山川幸喜(やまかわこうき) 天保3年〜明治44年9月19日(1832-1911)
明治天皇侍医。高知県出身。文化2年(1805)江戸表山内容堂公典医加役。藩侯侍医・開成館医局教授。のち側医本役。明治2年(1869)上京して明治天皇侍医の一人・侍医局頭取。明治4年(1871)宮内省9等出仕・権少侍医。明治8年(1875)宮内省6等侍医。明治10年(1877)辞官し、数寄屋橋に開業。正七位。80歳。妻は、須磨。
山川須磨(やまかわすま) 天保8年〜大正11年1月8日(1837-1922)
山川幸喜の妻。父、白札郷士桧垣清右衛門。須磨は「土佐小町」と言われたほどの美人で、阪本龍馬もプロポーズしたという。龍馬は、「結婚してくれなければ切腹する」と迫ったが、あっさり袖にされ、切腹もせずにスゴスゴと帰っていったという。なお、須磨の実弟は土佐勤王党の桧垣清治(1839-1894)。
山川幸雄(やまかわゆきお) 慶応4年〜大正11年5月26日(1868-1922)
明治期の法学士。父、山川幸喜(長男)。高知県出身。明治18年(1885)ドイツ留学。明治33年(1900)ゲッチンゲン大学の法律ドクトル試験にパスして帰国。明治35年(1902)京都第3高等学校教授。明治40年(1907)法政大学・日本大学講師、ドイツ語と法律を講義。高等官2等。大正2年(1913)第1高等学校教授。正五位。55歳。門人に坪内清助。大正2年には芥川龍之介にもドイツ語を教える。著編:「独逸故事熟語字彙」。

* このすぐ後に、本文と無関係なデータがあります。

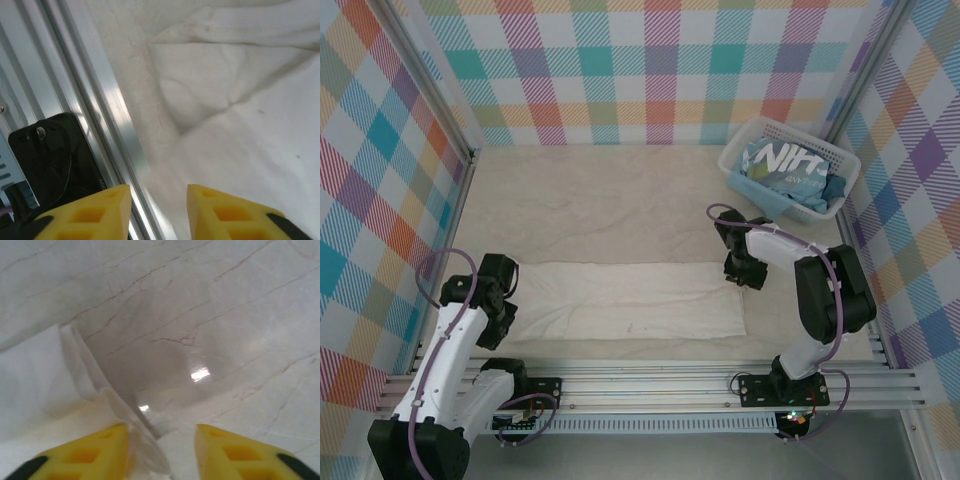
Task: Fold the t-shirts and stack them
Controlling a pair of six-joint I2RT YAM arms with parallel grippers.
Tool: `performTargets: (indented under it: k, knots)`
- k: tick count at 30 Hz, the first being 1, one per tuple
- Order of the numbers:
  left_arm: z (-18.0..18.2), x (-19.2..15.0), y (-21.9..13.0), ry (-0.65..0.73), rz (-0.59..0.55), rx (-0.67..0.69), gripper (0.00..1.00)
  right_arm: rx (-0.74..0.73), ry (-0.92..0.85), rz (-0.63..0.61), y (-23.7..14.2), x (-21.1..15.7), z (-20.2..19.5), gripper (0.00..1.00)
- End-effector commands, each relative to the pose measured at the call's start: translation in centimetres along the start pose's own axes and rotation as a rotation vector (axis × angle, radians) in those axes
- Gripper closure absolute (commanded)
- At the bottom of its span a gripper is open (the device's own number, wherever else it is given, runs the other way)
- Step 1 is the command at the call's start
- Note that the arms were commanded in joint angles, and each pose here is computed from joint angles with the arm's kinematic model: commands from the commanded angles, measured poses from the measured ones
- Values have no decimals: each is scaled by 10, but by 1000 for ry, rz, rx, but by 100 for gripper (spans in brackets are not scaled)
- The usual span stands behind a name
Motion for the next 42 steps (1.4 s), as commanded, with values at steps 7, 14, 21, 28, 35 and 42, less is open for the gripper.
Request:
performTargets:
  k: [7,14,21,28,35,42]
  knots:
    - [-68,42,-36,178,-30,-141,54,143,40,-105,-59,-2,-8,69]
    - [-150,63,15,253,138,-181,70,353,8,63,-43,-26,31,82]
    - [-169,60,64,308,241,-96,75,312,57,221,-8,-32,63,82]
    - [-211,51,94,350,346,-263,75,156,142,299,29,1,64,82]
    - [-264,73,85,403,303,-367,70,212,136,285,33,66,71,82]
    - [-234,92,29,425,164,-314,59,315,54,234,0,76,80,80]
Point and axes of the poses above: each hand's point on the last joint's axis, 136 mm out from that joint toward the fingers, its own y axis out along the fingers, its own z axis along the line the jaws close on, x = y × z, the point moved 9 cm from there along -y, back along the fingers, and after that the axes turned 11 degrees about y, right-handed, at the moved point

山川幸世(やまかわゆきよ) 明治37年3月23日〜昭和49年12月23日(1904-1974)
築地小劇場最後の舞台演出家。父、山川幸雄。京都出身。2歳で父の転勤に従い上京。大正14年(1925)同志社大学英文科第1過程本科に入学。在学中に築地小劇場主催の夏季研究会に参加。「同志社演劇研究会」を起こす。昭和3年(1928)同志社大学英文科卒業。築地小劇場に演出部研究生として入団。のち劇団が分裂し、昭和5年(1930)脱退し、滝沢修と「左翼劇場」に移る。昭和6年(1931)演劇の方をおろそかにして、労働運動に走る。昭和8年(1933)2月警察に検挙される。釈放後演劇界に戻る。昭和11年(1936)新築地劇団に入団。昭和15年(1940)内紛により脱退。同年「新劇事件」により検挙される。太平洋戦争の始まった昭和16年12月に保釈。戦時中は、東方社でグラフ雑誌の編集に携わる。昭和21年(1946)演劇の仕事に復帰。昭和23年(1948)舞台芸術学院の設立に参画。昭和30年(1955)病を得て入院、生活保護を受ける。心不全により没する。共産党員であった。70歳。著書:「日本音声学の実際」、「正しい言葉の訓練」、「ある演劇人の軌跡」。演出:「女人哀詞」、「ハムレット」など。
墓は、谷中霊園 甲9号13側。正面「山川家累代之墓」。